Selama film berlangsung, Deeka tidak memandang layar laptopnya. Dia malah memperhatikan wajahku. Aku sampai harus menahan air mata, karena malu jika Deeka melihatku menangis. Jujur, filmnya sangat menyedihkan. Dadaku sampai terasa sesak.
"Nangis aja gengsi." Deeka mencibir di sebelahku.
"Gue nggak akan nangis."
"Apa lo butuh bahu? Bentar, gue cariin bahu dulu."
"Nggak lucu, Dee." Aku mulai terisak, dan menutup wajahku. "Itu kenapa nasib ibunya kasihan banget? Padahal dia udah berjuang demi anaknya biar nikah...."
"Namanya juga film. Kalau berakhir bahagia terus, apa serunya?"
"Lo kok nggak nangis?!" Aku sungguh menganggap Deeka tidak punya hati. "Film ini sedih! Lo harusnya nangis juga."
"Muka lo lucu. Ekspresi lo lebih menghibur."
"Dasar orang aneh.

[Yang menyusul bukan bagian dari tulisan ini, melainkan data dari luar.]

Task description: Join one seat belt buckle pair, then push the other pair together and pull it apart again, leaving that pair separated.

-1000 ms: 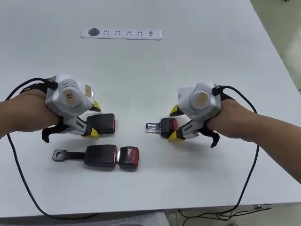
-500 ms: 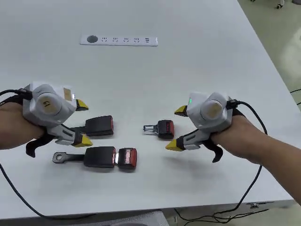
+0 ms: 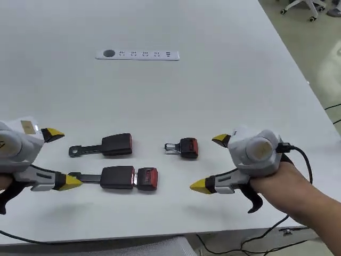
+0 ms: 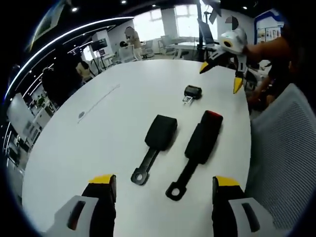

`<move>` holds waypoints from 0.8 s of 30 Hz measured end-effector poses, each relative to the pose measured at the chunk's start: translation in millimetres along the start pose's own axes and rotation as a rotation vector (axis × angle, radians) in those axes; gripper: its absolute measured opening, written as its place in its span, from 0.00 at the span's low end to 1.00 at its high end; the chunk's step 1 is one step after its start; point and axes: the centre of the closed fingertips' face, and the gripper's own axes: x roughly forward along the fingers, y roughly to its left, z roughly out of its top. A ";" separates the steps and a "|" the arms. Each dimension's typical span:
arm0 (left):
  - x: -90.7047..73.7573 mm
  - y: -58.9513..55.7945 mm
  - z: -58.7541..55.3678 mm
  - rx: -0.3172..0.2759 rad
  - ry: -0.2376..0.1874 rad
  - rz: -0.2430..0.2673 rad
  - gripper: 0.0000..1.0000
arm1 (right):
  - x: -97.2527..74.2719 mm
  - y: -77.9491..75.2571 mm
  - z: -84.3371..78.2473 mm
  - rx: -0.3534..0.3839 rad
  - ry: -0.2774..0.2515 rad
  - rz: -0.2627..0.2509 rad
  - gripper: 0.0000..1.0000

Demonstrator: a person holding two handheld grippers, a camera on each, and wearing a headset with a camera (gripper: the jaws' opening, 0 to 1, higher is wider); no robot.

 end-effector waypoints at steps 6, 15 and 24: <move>-13.0 -1.6 -20.1 -0.055 -0.008 0.016 0.91 | -12.0 6.8 0.6 0.053 -0.040 -0.033 0.94; -19.6 -3.6 -33.7 -0.138 -0.050 0.056 1.00 | -16.6 13.1 9.7 0.043 -0.085 -0.069 1.00; -26.4 -6.6 -44.9 -0.170 -0.057 0.087 1.00 | -23.5 27.4 20.2 0.041 -0.102 -0.070 1.00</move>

Sana balik ke kursi lo!" usirku, sambil mendorong lengannya.
Setelah Deeka kembali ke kursinya, aku menangis lebih puas bersama Sandra. Namun, aku tidak sengaja melirik Deeka yang malah menertawakanku. Mulutnya terbuka tanpa suara, berkata, "Beruang cengeng."
"Bodo amat." Aku kembali memeluk Sandra. "Sedih banget, ya, San?"
"Iya, sialan Deeka. Keren banget sih punya film sesedih ini." Sandra juga masih menangis tersedu-sedu.
"Kenapa keren?"
"Hmm, jarang orang yang punya hobi ngoleksi film bagus dan menyedihkan. Apalagi cowok. Kebanyakan malah ngoleksinya film porno, kan?"
Aku mendengus. "Iya, dia emang beda dari yang lain."
"Jadi? Karena itu ya, lo suka sama dia?"
"Bukan." Aku menggeleng.
"Terus, karena apa?"
"Karena ... dia itu Deeka."
"So?" Sandra terlihat kebingungan.
Aku pun terkekeh. "Lo nggak akan ngerti, San."
"Lo aja yang pelit, nggak mau jelasin gue."
"Nah, tuh tahu."
Sejujurnya, aku pun tidak tahu alasan yang pasti. Apa karena Deeka baik? Deeka lucu? Deeka aneh? Deeka ... membuatku nyaman? Atau, karena hal baik lainnya. Yang pasti, aku menyukai semua yang ada pada Deeka. Bahkan, sifat malasnya itu aku juga suka. Tapi, jika dia rajin, mungkin aku akan lebih suka. Entahlah, aku juga tidak mengerti dengan diriku sendiri.
Aku terdengar sangat menyukainya, ya? Aku malu jika harus menunjukkan rasa sukaku secara terang-terangan. Aku takut ... semua orang akan mengejekku. Tapi yang lebih aku takutkan lagi, aku takut ... Deeka akan menjauh dariku. Kenapa?
Karena Deeka ... tidak mungkin memiliki perasaan yang sama denganku. Dia hanya menganggapku sebagai beruang yang sangat menyenangkan untuk diganggu. Ha-ha.
Beruntungnya aku.
Aku menyesal karena tidak pernah menyadari keanehan darimu, Deeka.
Kamu sangat lucu. Lalu, kenapa kamu malah suka menonton film yang sedih?